::: Supplied material :::
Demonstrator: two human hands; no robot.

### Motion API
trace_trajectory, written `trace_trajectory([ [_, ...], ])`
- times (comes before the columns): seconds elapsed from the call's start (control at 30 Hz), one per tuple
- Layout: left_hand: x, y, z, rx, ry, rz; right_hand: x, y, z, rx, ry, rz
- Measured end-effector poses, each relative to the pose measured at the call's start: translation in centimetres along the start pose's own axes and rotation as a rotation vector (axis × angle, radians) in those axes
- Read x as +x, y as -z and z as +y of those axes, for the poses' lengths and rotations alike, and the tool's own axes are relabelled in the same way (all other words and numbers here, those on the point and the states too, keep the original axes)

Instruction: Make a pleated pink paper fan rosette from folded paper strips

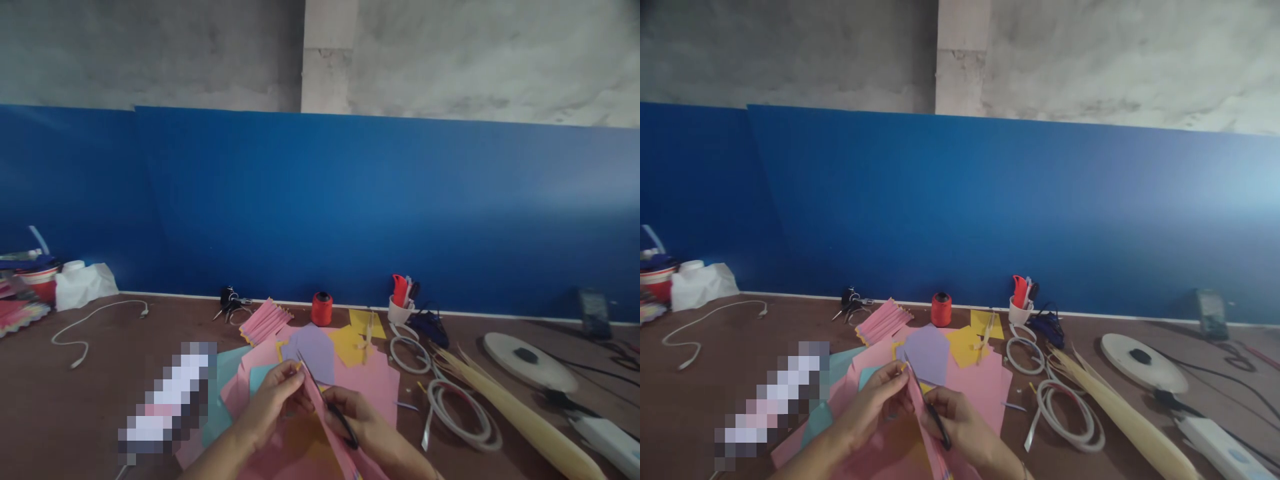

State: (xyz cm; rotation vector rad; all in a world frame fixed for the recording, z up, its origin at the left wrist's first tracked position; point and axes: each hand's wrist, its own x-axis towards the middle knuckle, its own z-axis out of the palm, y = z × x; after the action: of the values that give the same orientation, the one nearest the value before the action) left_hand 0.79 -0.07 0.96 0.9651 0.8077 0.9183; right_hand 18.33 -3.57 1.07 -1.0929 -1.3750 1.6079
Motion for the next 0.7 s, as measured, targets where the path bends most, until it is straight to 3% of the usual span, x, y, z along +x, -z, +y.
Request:
trace_trajectory([
  [0.23,-0.1,-0.2,-0.1,-0.008,-0.004,-0.033,-0.5,-0.7,-1.1,0.081,-0.014,0.001],
  [0.7,0.0,-0.2,-0.3,-0.06,-0.023,-0.03,0.0,-0.6,-0.1,0.121,0.02,-0.002],
])
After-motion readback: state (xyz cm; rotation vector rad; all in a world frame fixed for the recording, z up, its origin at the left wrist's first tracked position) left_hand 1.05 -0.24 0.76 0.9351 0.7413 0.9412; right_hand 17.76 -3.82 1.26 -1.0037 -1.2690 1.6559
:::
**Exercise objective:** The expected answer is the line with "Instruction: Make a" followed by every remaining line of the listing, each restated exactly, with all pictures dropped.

**Completed task:**
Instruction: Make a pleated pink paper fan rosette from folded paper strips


State: (xyz cm; rotation vector rad; all in a world frame fixed for the recording, z up, its origin at the left wrist's first tracked position; point and axes: each hand's wrist, its own x-axis towards the middle knuckle, its own z-axis out of the palm, y = z × x; after the action: of the values that give the same orientation, the one nearest the value before the action) left_hand 0.79 -0.07 0.96 0.9651 0.8077 0.9183; right_hand 18.33 -3.57 1.07 -1.0929 -1.3750 1.6079
Motion for the next 0.7 s, as measured, targets where the path bends most, until it is straight to 3% of the usual span, x, y, z along +x, -z, +y.
Request:
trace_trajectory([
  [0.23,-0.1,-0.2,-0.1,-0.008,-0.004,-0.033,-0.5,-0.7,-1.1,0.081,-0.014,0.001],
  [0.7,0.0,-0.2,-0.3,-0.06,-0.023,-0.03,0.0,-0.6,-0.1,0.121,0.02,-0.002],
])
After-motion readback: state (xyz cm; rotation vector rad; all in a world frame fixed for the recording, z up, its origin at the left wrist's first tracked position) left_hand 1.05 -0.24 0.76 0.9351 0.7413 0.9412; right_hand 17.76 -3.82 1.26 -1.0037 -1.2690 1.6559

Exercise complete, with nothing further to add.